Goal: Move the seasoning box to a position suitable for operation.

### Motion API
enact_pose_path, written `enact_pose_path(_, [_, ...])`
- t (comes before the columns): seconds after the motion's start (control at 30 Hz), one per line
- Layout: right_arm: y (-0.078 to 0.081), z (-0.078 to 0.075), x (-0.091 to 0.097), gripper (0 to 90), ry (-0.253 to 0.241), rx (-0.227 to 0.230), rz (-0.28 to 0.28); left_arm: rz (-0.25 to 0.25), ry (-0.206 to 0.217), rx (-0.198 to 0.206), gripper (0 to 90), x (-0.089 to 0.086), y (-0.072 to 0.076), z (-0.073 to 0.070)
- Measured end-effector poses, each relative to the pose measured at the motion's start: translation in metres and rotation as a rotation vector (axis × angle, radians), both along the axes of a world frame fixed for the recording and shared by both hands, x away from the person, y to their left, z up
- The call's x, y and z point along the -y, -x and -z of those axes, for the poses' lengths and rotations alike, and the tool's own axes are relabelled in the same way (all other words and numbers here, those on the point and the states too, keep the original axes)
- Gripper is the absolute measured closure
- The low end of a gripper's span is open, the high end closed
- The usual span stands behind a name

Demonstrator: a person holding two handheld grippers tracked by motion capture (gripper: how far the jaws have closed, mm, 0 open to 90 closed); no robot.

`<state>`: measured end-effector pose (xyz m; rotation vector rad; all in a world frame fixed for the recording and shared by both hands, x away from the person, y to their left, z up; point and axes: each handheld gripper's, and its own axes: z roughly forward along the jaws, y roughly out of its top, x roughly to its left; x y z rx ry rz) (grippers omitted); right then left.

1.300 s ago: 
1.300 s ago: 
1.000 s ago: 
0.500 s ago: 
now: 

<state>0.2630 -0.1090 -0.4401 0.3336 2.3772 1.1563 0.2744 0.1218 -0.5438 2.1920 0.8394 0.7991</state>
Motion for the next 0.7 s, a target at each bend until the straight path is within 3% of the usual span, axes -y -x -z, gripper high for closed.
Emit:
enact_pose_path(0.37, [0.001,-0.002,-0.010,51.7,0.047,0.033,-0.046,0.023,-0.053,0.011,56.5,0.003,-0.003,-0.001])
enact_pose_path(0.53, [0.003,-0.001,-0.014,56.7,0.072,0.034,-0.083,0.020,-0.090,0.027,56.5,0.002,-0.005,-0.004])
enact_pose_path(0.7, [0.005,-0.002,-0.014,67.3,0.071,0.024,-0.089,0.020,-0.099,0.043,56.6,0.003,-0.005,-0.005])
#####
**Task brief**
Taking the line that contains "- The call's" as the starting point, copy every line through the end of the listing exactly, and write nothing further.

**Response**
- The call's x, y and z point along the -y, -x and -z of those axes, for the poses' lengths and rotations alike, and the tool's own axes are relabelled in the same way (all other words and numbers here, those on the point and the states too, keep the original axes)
- Gripper is the absolute measured closure
- The low end of a gripper's span is open, the high end closed
- The usual span stands behind a name

Demonstrator: a person holding two handheld grippers tracked by motion capture (gripper: how far the jaws have closed, mm, 0 open to 90 closed); no robot.

`<state>`: measured end-effector pose (xyz m; rotation vector rad; all in a world frame fixed for the recording and shared by both hands, x away from the person, y to their left, z up; point and axes: each handheld gripper's, and its own axes: z roughly forward along the jaws, y roughly out of its top, x roughly to its left; x y z rx ry rz) (grippers omitted); right then left.

1.300 s ago: 
1.300 s ago: 
1.000 s ago: 
0.500 s ago: 
now: 

<state>0.2630 -0.1090 -0.4401 0.3336 2.3772 1.1563 0.2744 0.1218 -0.5438 2.1920 0.8394 0.7991</state>
Motion for the next 0.7 s, a target at each bend until the straight path is within 3% of the usual span, axes -y -x -z, gripper high for closed.
Emit:
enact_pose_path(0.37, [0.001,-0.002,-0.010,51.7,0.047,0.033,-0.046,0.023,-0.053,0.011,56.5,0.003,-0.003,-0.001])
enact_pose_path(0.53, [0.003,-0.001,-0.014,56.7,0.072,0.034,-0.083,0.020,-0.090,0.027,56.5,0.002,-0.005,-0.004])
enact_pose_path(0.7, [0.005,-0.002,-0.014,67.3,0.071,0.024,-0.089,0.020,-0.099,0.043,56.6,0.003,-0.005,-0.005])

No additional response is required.